* _REQUIRED WORK_: Please copy each line of the data that includes the string "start".

* _INFORMATION SHOWN_:

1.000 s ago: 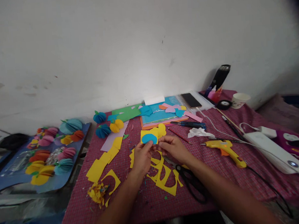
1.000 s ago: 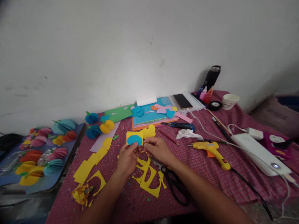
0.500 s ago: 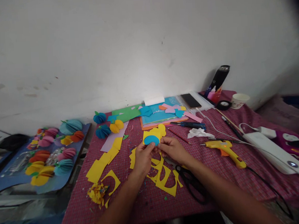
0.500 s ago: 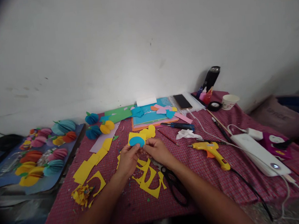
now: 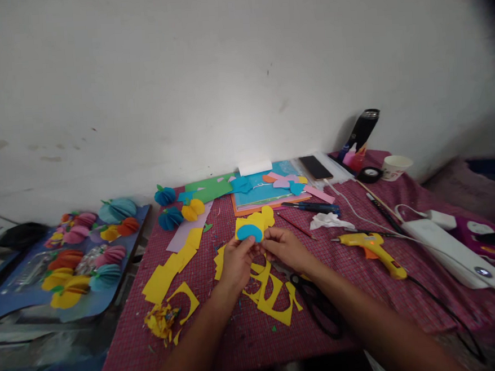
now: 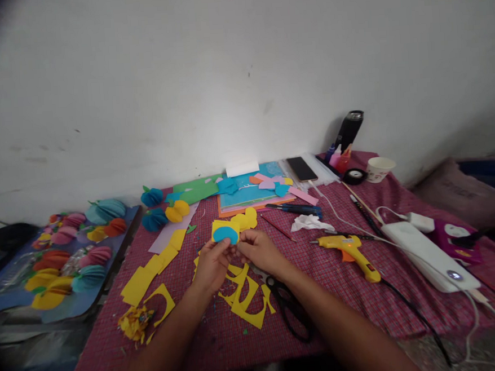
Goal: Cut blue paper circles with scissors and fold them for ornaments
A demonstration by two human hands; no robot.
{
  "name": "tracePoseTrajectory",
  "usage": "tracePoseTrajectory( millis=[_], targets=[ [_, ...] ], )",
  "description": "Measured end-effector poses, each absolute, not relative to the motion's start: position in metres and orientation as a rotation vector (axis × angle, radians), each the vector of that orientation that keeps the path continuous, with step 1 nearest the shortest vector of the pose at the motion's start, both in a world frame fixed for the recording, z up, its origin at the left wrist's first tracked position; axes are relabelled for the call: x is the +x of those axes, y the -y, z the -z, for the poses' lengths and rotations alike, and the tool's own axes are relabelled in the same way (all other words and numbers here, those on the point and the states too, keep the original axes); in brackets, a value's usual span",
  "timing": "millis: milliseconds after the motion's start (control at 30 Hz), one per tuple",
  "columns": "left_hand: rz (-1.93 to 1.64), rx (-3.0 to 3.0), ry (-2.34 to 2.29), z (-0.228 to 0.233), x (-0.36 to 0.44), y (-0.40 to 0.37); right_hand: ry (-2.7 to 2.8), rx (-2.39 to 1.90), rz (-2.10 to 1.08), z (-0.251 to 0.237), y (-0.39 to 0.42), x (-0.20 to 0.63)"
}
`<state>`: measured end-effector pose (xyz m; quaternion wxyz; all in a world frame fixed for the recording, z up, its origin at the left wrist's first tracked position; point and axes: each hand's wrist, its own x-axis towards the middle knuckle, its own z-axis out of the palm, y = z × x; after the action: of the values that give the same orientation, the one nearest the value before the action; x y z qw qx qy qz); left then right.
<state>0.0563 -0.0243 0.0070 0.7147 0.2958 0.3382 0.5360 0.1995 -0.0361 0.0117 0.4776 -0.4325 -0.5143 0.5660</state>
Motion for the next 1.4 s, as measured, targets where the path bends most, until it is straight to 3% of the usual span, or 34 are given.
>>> tracePoseTrajectory(
  millis=[633, 867, 1067, 1267, 1400],
  targets=[
    [-1.143, 0.634, -0.715, -0.006, 0.054, 0.022, 1.191, -1.0, -1.444, -0.014, 0.038, 0.198],
    [-1.094, 0.646, -0.643, -0.009, 0.051, 0.022, 0.937, -0.85, -1.725, -0.012, 0.036, 0.202],
    [-1.171, 0.677, -0.661, -0.008, 0.051, 0.024, 0.726, -0.799, -1.778, -0.005, 0.029, 0.207],
    [-1.21, 0.791, -0.705, -0.01, 0.054, 0.028, 0.502, -0.744, -1.849, -0.006, 0.024, 0.211],
    [-1.08, 1.208, -0.753, -0.022, 0.052, 0.04, 0.382, -0.642, -1.781, -0.013, 0.023, 0.213]
  ],
)
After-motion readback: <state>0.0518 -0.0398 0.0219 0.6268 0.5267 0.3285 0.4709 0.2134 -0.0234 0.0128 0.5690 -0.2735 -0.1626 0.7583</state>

* _RESULT_:
  "description": "Measured end-effector poses, each absolute, not relative to the motion's start: position in metres and orientation as a rotation vector (axis × angle, radians), each the vector of that orientation that keeps the path continuous, with step 1 nearest the shortest vector of the pose at the motion's start, both in a world frame fixed for the recording, z up, its origin at the left wrist's first tracked position; axes are relabelled for the call: x is the +x of those axes, y the -y, z the -z, for the poses' lengths and rotations alike, and the tool's own axes are relabelled in the same way (all other words and numbers here, those on the point and the states too, keep the original axes); in brackets, a value's usual span",
  "timing": "millis: milliseconds after the motion's start (control at 30 Hz), one per tuple",

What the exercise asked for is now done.